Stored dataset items
• • • •
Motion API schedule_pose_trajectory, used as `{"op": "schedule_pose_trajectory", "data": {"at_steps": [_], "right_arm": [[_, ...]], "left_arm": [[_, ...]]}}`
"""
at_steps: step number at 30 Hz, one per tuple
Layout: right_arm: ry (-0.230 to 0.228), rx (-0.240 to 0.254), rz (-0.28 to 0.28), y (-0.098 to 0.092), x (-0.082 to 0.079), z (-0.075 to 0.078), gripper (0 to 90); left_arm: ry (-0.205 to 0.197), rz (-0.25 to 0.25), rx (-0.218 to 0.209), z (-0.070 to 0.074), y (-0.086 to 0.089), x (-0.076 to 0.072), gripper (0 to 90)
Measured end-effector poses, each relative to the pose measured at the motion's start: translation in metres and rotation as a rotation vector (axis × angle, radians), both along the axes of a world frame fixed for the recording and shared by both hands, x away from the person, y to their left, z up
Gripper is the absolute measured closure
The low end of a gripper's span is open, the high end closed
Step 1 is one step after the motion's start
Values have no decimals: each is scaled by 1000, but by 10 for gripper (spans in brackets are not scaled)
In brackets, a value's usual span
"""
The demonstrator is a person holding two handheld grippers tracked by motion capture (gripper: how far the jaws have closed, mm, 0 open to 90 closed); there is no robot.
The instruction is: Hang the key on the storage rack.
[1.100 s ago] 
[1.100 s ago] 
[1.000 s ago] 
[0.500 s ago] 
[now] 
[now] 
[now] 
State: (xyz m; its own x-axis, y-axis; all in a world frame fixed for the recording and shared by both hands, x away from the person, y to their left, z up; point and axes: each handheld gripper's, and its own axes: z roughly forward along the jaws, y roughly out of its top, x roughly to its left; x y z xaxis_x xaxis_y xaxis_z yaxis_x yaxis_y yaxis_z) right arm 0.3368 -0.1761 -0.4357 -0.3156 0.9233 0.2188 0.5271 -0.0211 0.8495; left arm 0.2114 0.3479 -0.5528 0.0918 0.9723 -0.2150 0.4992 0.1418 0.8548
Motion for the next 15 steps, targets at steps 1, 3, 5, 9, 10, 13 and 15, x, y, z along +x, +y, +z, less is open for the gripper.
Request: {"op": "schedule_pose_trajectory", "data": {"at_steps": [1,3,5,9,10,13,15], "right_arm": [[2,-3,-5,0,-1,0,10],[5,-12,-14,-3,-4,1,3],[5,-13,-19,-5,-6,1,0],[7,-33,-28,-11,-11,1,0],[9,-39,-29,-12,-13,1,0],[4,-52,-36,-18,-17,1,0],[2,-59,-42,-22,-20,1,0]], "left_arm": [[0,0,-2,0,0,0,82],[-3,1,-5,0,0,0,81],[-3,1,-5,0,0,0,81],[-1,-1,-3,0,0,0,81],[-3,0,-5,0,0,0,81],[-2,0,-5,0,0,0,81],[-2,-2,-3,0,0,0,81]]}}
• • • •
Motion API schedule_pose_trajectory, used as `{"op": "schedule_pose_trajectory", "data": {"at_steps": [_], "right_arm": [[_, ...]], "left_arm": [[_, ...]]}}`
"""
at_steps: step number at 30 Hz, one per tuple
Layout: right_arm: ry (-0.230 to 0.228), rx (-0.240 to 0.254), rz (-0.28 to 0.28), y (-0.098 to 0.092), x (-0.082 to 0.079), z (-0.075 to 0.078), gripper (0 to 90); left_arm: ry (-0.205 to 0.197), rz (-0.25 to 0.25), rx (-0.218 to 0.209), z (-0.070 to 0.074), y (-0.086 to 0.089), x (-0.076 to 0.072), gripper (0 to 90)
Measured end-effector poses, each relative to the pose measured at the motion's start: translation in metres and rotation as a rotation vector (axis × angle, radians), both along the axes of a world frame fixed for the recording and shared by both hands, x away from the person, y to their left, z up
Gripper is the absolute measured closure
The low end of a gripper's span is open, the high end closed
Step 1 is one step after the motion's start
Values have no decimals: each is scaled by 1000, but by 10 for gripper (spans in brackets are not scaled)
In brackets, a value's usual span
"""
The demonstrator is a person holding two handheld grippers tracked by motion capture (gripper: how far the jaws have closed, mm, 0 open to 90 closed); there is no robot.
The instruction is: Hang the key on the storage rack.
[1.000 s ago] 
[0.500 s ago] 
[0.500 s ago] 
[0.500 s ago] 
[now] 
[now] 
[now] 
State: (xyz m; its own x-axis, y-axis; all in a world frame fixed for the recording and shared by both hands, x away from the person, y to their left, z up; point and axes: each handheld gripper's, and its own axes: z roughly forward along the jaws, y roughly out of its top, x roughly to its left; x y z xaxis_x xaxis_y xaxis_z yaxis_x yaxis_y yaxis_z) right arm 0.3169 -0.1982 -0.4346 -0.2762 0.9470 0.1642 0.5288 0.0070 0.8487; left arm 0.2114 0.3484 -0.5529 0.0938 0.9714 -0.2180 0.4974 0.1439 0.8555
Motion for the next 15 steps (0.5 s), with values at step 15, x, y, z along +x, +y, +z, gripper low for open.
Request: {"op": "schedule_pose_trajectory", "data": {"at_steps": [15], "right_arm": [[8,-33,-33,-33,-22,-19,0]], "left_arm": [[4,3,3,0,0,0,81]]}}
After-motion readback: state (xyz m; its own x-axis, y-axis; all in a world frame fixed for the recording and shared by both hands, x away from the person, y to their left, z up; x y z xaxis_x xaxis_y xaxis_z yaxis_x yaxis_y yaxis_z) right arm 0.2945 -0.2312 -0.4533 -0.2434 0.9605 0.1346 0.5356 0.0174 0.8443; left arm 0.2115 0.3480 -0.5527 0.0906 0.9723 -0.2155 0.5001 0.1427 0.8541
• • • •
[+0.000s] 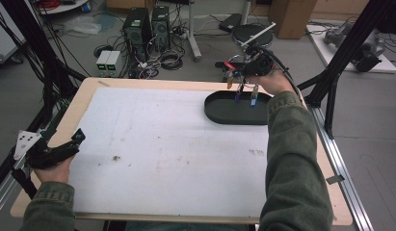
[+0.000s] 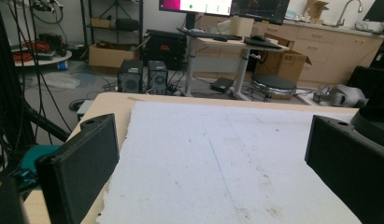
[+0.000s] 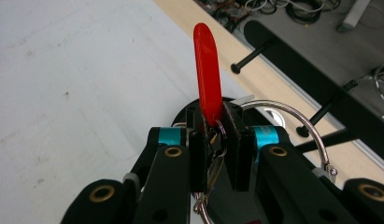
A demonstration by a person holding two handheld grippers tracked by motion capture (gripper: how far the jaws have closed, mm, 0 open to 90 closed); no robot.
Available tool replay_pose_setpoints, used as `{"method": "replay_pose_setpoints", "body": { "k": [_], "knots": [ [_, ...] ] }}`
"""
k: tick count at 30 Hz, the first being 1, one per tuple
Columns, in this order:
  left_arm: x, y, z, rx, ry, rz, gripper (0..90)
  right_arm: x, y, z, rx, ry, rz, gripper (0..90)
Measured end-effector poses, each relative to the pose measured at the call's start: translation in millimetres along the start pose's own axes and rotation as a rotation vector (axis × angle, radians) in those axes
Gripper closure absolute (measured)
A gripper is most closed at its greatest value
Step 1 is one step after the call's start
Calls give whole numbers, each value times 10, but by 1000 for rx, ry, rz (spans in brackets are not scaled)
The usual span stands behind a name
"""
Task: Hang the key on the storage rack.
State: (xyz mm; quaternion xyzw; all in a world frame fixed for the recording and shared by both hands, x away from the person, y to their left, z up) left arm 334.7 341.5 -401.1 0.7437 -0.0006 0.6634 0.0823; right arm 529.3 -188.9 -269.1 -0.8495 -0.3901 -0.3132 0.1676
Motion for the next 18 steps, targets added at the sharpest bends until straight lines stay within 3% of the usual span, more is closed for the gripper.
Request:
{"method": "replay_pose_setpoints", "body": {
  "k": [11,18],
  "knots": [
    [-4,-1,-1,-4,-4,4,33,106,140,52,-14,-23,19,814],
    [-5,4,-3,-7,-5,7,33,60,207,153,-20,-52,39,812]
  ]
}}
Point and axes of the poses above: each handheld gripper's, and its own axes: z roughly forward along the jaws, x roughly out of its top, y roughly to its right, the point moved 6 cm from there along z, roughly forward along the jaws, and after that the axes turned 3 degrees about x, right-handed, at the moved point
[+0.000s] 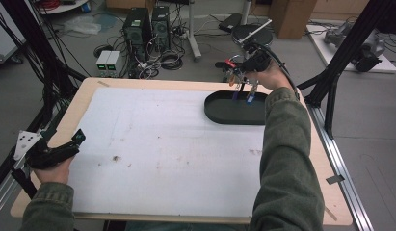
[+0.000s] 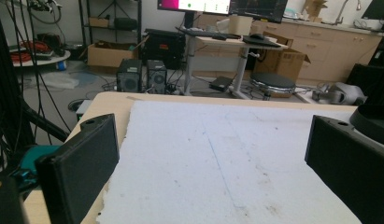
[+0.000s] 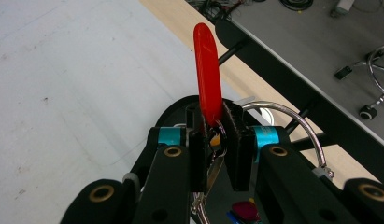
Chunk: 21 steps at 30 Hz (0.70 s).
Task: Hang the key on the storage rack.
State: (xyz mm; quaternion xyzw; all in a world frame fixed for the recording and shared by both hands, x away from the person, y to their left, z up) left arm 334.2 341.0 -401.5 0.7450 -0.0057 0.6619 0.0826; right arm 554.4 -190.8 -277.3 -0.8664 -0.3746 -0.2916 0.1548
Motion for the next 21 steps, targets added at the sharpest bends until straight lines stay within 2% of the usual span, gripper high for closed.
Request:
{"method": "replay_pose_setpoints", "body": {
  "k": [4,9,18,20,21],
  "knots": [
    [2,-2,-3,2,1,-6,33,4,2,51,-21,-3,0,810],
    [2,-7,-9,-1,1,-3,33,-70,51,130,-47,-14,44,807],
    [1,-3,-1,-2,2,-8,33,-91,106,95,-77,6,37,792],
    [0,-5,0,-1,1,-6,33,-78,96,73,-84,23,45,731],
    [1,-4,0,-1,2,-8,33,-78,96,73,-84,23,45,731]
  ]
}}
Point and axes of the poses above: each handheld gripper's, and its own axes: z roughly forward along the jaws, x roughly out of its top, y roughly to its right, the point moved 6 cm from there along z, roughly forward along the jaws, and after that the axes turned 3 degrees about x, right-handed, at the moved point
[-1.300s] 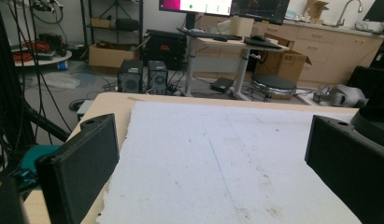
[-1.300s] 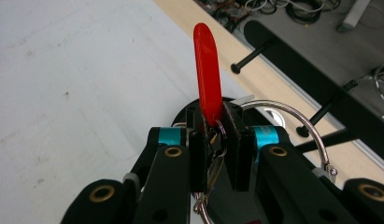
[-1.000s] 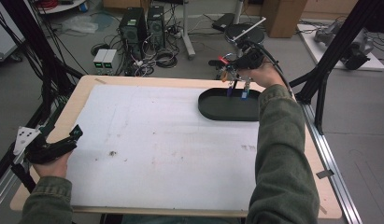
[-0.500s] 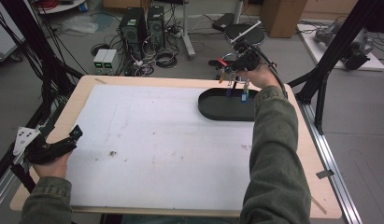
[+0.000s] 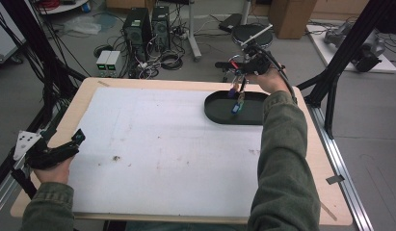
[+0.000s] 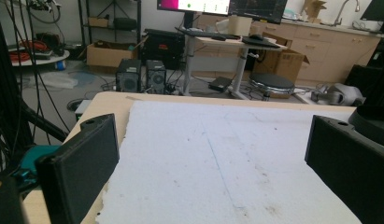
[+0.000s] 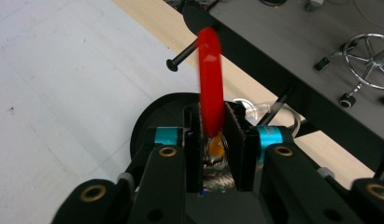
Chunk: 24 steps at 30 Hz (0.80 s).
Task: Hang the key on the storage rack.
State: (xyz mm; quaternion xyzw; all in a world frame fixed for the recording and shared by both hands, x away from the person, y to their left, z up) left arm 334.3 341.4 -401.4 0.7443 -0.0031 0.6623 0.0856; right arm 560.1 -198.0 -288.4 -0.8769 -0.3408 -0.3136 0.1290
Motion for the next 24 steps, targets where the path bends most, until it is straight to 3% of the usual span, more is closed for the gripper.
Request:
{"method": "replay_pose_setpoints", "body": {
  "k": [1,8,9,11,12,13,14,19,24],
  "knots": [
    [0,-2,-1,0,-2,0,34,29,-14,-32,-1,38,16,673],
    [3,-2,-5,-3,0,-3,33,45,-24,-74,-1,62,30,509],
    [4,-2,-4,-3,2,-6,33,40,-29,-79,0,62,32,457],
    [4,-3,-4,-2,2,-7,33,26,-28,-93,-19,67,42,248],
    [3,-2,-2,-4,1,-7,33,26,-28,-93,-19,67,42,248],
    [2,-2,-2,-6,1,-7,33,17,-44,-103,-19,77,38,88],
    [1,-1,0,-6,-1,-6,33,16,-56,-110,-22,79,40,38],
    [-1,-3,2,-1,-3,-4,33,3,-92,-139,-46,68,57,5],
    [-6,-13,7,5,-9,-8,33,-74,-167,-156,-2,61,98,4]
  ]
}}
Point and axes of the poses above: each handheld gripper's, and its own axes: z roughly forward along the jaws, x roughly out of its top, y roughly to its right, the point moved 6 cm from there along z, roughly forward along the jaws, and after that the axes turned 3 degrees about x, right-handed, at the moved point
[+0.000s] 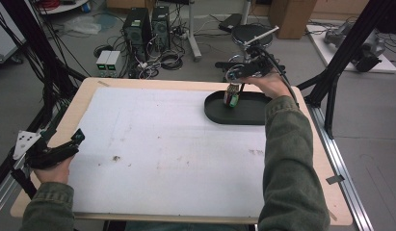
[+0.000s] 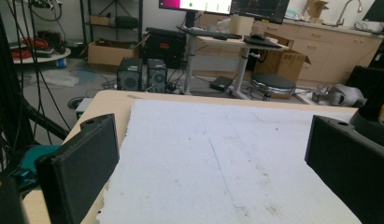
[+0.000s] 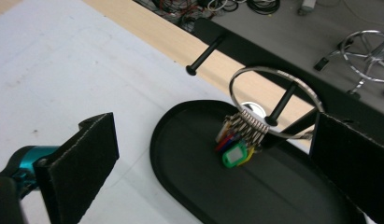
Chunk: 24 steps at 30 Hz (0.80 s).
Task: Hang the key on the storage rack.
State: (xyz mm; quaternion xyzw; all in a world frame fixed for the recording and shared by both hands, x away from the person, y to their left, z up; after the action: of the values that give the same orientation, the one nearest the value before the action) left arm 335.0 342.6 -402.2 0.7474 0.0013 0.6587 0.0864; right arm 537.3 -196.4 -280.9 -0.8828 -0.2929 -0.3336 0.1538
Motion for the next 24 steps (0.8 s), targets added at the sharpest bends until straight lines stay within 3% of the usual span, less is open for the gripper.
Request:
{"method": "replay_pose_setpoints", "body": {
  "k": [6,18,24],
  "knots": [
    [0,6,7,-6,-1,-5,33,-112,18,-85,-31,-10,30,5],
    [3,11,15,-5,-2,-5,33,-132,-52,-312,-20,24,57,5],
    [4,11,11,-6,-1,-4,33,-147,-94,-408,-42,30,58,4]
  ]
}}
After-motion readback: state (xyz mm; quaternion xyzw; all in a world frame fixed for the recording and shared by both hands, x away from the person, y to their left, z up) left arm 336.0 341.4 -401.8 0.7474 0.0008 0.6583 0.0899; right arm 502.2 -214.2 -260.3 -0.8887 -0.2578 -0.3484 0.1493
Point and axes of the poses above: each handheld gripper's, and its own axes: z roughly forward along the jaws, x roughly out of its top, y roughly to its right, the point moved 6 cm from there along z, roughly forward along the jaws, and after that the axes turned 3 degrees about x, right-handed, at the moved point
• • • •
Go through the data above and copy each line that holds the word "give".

RESULT
Calls give whole numbers, each value times 10, but by 1000 for rx, ry, rz (spans in brackets are not scaled)
State: (xyz mm; quaternion xyzw; all in a world frame fixed for the recording and shared by both hands, x away from the person, y to their left, z up; after the action: of the values that give the same orientation, the one nearest the value before the action) left arm 335.0 342.6 -402.2 0.7474 0.0013 0.6587 0.0864; right arm 537.3 -196.4 -280.9 -0.8828 -0.2929 -0.3336 0.1538

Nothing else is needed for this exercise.